**Description of the task:** Quote the data below in full, minus the images.

START Supplied entries

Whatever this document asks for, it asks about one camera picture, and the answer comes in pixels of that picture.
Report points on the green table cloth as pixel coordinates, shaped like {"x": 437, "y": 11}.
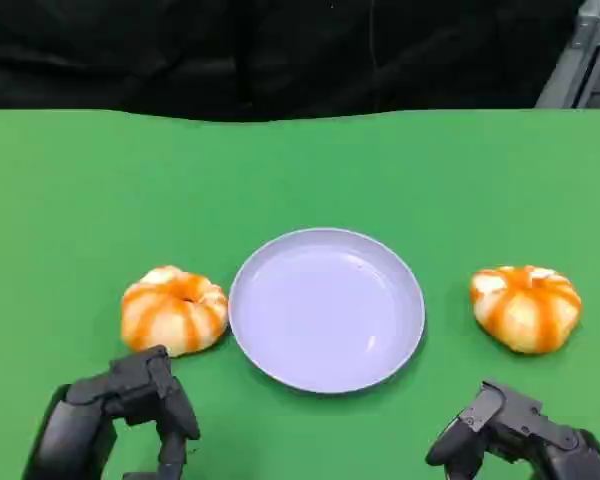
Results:
{"x": 300, "y": 175}

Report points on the grey metal frame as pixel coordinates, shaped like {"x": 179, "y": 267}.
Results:
{"x": 580, "y": 65}

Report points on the lilac plate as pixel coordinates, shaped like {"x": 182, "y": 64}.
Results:
{"x": 325, "y": 310}

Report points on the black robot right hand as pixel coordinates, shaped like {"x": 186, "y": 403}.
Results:
{"x": 515, "y": 415}

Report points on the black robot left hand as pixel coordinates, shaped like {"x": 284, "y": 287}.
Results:
{"x": 145, "y": 385}

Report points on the orange and white bread roll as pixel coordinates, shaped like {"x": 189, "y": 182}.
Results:
{"x": 170, "y": 315}
{"x": 525, "y": 310}

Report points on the black backdrop cloth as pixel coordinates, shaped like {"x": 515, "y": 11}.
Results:
{"x": 180, "y": 50}

END Supplied entries

**Exercise response:**
Whatever this document asks for, it asks about one camera picture, and the answer comes in pixels of that picture.
Report points on the green table cloth as pixel coordinates, shaped like {"x": 437, "y": 11}.
Results:
{"x": 300, "y": 175}

Report points on the grey metal frame as pixel coordinates, shaped like {"x": 179, "y": 267}.
Results:
{"x": 580, "y": 65}

Report points on the lilac plate as pixel coordinates, shaped like {"x": 182, "y": 64}.
Results:
{"x": 325, "y": 310}

Report points on the black robot right hand as pixel coordinates, shaped like {"x": 186, "y": 403}.
Results:
{"x": 515, "y": 415}

Report points on the black robot left hand as pixel coordinates, shaped like {"x": 284, "y": 287}.
Results:
{"x": 145, "y": 385}

Report points on the orange and white bread roll as pixel coordinates, shaped like {"x": 189, "y": 182}.
Results:
{"x": 170, "y": 315}
{"x": 525, "y": 310}

Report points on the black backdrop cloth as pixel coordinates, shaped like {"x": 515, "y": 11}.
Results:
{"x": 180, "y": 50}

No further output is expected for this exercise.